From first visit to a steady plan

STEP 01

Intake & evaluation

We take a full history — mood episodes, sleep, energy, family history, and any past periods of feeling unusually high, fast, or irritable that may not have been flagged before. This is also where we rule out other conditions and screen for substance use that can mimic or worsen mood episodes.

STEP 02

Your plan, together

Your clinician walks you through a clear plan — mood-stabilizing medication, therapy, or both — with the reasoning behind each choice and what to expect in the first few weeks. We prioritize stability and sleep, and explain how we'll monitor for side effects.

STEP 03

Follow-up & adjustment

Bipolar disorder shifts over time, so we track what's working through regular check-ins and fine-tune the plan, spacing visits out as you stabilize. If early signs of a mood episode appear, we adjust before things escalate.
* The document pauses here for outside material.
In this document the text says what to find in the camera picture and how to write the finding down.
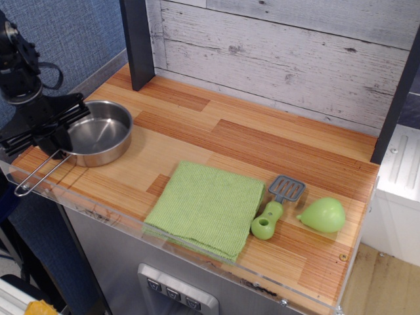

TelepsychHealth provider during a virtual visit
Who it's for

Who we work with

Adults with bipolar I or bipolar II
People whose depression hasn't responded to standard antidepressants
Anyone who has had periods of racing thoughts, decreased need for sleep, or grandiosity
People who prefer non-controlled medications
Anyone told they may have bipolar disorder who wants an accurate diagnosis
Patients managing both a mood disorder and substance use
Getting the diagnosis right

Bipolar disorder, or something that looks like it?

Several conditions share symptoms with bipolar disorder, and treating the wrong one can make things worse — antidepressants alone can destabilize bipolar mood, and stimulants can provoke mania. Here's how we tell them apart.

Bipolar vs. ADHD

Both can bring distractibility, irritability, and disrupted sleep, and the two are commonly confused. What separates them is course and quality: ADHD begins in childhood and is present most of the time, whereas bipolar disorder most often emerges in adolescence or adulthood and comes in distinct episodes (and the two can co-occur). In mania, a person tends to feel their abilities are heightened, with grandiosity, racing thoughts, and a decreased need for sleep — not just the trouble falling asleep seen in ADHD.

Bipolar vs. depression

The depressive phase of bipolar disorder can look identical to unipolar depression — same low mood, low energy, insomnia, and agitation. The distinguishing feature is a history of even one manic or hypomanic episode, which points to bipolar disorder instead. Because those highs are easy to under-report, we ask about them directly rather than assuming depression is the whole picture.

Bipolar vs. BPD

Bipolar disorder and borderline personality disorder (BPD) both involve mood instability and impulsivity, so they're often mixed up. Timing and triggers tell them apart: bipolar mood episodes are sustained — typically lasting many days to weeks or longer — and aren't necessarily tied to events, while the mood shifts in BPD are rapid, reactive, and usually set off by interpersonal situations, often lasting only hours. The two can also co-occur, which is why the history matters.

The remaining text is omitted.